The first twist is that Pitt’s role is similar to his role in Deadpool 2, which is also similar to Tatum’s role in G.I. Joe: Retribution and Steven Seagal’s in Executive Decision, i.e. he’s not around all that long. Bullock’s lead is not the hopeless romantic of Romancing the Stone’s Joan Wilder–she’s serious and Not in the Mood for this life diversion. Yet she still has those bumbling bits that will remind fans of her humorous physical comedy in shows like Miss Congeniality. Neither is Tatum Michael Douglas’s hero–he’s more of the character in his 21 Jump Street movies. So you won’t be seeing this romance duo as the next Hepburn and Tracy or Turner and Douglas, but they still have their own brand of 1980s throwback rom-com chemistry.

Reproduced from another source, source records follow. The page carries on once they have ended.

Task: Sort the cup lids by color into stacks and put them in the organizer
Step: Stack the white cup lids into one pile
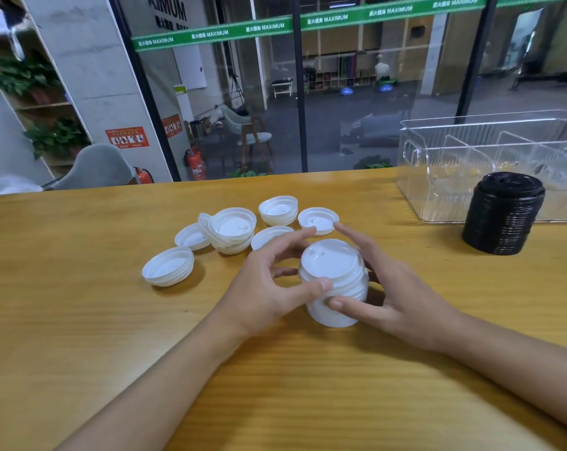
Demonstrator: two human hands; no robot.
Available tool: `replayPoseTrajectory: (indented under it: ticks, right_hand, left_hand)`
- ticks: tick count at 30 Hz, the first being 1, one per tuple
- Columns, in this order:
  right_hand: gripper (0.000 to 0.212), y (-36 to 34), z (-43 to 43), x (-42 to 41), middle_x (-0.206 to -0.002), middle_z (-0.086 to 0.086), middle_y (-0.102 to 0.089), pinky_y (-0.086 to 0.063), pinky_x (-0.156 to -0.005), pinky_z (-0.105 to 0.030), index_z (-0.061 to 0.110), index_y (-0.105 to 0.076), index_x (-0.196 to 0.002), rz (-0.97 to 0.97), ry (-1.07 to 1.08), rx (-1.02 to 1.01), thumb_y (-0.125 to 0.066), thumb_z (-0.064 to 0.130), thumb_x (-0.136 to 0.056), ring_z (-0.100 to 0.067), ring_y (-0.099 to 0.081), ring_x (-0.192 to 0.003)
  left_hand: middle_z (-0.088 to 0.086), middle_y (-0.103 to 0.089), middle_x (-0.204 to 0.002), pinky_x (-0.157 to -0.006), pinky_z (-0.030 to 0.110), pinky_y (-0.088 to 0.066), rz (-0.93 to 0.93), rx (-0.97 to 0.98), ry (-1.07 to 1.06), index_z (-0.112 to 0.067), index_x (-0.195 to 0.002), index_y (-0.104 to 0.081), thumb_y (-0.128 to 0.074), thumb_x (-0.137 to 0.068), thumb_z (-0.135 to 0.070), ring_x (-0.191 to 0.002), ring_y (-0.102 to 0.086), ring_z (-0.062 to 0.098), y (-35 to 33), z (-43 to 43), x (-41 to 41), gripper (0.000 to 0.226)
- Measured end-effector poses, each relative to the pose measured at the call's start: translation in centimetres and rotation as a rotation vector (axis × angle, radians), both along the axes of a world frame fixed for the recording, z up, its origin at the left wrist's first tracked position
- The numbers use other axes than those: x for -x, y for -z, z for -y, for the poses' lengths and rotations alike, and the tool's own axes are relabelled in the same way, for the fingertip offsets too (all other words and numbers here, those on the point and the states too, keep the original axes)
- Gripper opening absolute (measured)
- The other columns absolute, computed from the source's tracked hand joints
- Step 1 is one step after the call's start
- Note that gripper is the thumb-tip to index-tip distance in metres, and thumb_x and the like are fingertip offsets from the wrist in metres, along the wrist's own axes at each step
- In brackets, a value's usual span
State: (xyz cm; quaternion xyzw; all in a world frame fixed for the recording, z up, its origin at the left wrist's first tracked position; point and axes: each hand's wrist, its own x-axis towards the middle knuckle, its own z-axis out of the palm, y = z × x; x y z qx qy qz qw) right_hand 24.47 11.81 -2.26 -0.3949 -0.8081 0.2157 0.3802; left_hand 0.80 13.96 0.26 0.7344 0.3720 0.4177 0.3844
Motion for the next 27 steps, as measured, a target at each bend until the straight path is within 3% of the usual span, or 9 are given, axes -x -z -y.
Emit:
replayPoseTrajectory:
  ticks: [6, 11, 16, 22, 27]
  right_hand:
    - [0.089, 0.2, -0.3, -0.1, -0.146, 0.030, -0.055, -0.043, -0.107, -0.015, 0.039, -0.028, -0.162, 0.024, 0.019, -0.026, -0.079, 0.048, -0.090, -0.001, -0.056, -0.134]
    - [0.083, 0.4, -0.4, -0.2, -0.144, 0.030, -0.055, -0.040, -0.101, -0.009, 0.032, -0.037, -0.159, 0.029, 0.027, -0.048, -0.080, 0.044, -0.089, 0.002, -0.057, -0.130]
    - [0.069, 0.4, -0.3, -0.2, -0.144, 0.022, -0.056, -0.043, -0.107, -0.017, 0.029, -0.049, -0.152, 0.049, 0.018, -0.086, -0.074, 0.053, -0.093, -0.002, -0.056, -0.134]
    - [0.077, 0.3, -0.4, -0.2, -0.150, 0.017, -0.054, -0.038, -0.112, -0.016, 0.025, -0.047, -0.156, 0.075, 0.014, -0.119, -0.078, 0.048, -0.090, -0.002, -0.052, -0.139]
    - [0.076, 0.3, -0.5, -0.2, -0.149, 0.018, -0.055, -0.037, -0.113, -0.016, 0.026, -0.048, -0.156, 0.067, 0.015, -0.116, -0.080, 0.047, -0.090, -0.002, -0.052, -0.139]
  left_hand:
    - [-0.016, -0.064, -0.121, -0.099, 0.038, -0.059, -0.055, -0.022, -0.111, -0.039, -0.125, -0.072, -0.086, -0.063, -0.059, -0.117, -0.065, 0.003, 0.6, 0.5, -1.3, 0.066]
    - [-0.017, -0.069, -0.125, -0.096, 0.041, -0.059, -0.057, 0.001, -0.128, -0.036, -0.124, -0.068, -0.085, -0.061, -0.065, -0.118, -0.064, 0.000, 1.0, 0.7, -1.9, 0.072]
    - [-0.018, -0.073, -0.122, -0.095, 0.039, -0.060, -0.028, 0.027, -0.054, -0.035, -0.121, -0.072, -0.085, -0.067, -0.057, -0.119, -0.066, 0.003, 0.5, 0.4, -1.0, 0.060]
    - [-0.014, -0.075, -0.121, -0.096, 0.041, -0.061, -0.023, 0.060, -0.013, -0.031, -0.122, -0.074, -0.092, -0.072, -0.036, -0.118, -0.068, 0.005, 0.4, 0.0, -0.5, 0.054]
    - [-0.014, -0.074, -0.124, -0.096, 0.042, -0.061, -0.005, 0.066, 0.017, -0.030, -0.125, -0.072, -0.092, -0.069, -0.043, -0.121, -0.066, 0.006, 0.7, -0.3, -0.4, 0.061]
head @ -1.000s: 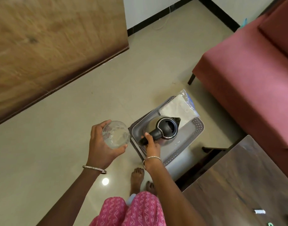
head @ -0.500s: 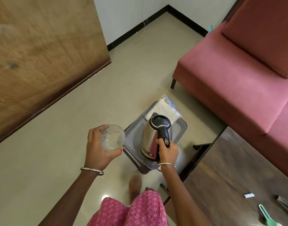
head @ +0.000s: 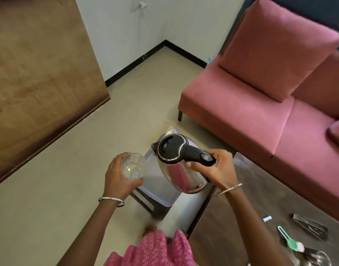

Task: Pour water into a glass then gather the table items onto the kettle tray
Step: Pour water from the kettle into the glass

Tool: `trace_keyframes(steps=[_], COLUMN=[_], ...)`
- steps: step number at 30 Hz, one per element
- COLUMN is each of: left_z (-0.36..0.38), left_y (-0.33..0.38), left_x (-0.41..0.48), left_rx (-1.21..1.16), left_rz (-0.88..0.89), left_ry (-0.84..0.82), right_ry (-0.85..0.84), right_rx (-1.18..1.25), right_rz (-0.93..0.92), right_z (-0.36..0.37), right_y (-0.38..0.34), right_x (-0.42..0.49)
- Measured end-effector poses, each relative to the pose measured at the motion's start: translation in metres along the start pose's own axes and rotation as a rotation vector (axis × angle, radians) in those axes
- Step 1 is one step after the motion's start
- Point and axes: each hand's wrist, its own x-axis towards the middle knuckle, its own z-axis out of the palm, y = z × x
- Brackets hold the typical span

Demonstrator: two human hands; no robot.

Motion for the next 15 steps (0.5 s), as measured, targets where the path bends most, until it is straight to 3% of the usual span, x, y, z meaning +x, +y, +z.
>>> trace_keyframes(steps=[7,15], left_z=[0.003,0.012], left_y=[0.031,0.051], left_x=[0.001,-0.005], left_rx=[-0.05,-0.08], left_rz=[0.055,0.1], left_ry=[-0.049,-0.072], right_ry=[-0.064,-0.142], right_rx=[-0.159,-0.229], right_rz=[-0.138,-0.117], right_z=[-0.053,-0.081], right_y=[-0.052,-0.085], right_x=[-0.002,-0.004])
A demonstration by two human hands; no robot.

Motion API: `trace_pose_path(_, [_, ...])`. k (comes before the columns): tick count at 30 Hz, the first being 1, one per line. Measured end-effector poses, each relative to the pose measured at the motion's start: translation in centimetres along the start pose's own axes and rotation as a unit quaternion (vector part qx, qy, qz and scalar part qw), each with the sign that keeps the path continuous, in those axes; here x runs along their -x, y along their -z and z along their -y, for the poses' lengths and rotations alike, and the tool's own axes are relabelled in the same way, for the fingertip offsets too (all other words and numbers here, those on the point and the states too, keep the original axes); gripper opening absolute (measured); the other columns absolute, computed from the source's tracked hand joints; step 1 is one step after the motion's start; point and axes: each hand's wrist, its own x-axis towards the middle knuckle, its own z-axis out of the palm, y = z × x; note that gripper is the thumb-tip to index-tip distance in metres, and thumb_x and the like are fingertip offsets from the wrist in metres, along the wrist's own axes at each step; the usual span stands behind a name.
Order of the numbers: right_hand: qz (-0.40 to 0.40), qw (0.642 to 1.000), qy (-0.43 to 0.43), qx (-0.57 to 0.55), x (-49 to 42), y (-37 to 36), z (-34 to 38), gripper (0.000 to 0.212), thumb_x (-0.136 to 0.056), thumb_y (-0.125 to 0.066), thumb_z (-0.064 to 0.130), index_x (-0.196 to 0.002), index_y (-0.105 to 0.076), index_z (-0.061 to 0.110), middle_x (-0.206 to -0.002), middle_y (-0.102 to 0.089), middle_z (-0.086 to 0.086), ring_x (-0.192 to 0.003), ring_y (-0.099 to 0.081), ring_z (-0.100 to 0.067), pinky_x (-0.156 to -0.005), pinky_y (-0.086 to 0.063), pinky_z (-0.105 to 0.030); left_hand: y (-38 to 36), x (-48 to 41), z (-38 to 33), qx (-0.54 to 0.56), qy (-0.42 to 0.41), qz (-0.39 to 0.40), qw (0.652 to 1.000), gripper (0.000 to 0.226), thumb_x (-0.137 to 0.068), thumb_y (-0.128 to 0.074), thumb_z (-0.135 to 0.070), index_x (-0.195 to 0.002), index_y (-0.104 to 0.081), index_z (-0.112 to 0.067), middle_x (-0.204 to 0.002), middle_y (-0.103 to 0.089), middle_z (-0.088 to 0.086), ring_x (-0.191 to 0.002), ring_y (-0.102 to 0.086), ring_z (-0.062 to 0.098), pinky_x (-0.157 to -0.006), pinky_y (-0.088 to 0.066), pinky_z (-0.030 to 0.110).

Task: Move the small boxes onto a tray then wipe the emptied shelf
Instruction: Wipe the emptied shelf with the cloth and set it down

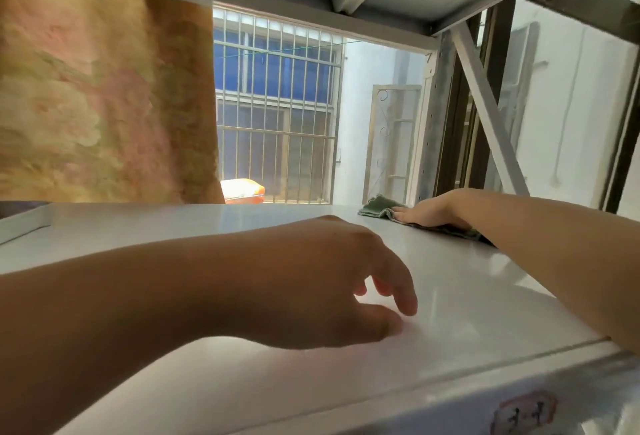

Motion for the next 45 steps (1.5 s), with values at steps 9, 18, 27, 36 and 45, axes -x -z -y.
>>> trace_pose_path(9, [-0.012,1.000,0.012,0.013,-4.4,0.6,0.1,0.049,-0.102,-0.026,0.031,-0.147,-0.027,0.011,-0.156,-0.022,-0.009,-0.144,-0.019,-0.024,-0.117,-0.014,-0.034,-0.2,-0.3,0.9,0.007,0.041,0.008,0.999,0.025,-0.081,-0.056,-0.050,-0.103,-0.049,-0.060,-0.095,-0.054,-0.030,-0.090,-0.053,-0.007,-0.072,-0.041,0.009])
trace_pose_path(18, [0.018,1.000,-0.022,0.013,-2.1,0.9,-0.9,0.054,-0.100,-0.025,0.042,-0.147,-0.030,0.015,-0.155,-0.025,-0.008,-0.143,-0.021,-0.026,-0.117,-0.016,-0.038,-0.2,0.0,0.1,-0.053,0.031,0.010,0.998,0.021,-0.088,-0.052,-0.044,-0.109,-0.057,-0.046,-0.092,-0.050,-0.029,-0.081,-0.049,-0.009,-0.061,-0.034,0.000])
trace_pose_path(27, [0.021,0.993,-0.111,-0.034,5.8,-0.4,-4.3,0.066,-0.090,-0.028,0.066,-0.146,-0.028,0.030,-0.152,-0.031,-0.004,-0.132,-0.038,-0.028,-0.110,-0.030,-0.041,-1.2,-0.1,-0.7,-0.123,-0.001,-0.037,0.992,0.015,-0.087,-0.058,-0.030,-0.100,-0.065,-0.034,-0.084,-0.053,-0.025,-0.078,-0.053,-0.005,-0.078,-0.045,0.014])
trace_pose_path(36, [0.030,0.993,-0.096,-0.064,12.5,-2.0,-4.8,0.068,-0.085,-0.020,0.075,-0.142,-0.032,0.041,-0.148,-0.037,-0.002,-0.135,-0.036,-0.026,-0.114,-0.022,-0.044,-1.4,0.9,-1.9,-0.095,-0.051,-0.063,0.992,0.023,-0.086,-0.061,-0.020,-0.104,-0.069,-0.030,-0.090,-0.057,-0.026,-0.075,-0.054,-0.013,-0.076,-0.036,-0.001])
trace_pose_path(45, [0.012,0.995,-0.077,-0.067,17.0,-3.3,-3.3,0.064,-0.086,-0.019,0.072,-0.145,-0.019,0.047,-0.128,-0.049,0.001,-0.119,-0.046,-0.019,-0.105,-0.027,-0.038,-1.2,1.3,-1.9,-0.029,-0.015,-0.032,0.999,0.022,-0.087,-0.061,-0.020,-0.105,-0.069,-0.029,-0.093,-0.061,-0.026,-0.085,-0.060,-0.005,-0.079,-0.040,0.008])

The setting may also be just the thing for fans of the ancient codes of Moon Knight, Raiders of the Lost Ark adventure, the recent fish-out-of-water Jumanji movies, and Jungle Cruise. It’s for an older audience than Jungle Cruise, but has similar appeal, with the same brand of humor and energy. As the show’s villain, Radcliffe seems to be conjuring an over-the-top version of Jumanji’s Nigel Billingsley. The film has its missteps–the writers demonstrate they have no idea how the publishing industry actually works (e.g., writers don’t turn in to their publisher one chapter at a time), and the script has few twists and turns. This is not a roaring comedy, but it has its moments.
Ultimately The Lost City doubles as 1980s throwback rom-com for nostalgia fans and it’s a Sandra Bullock showcase (her sequined outfit is practically a supersuit) that shows she’s ageless and should be making more movies like this. A good date movie, check out The Lost City, which arrived yesterday on Paramount+, and is coming to physical home media in July.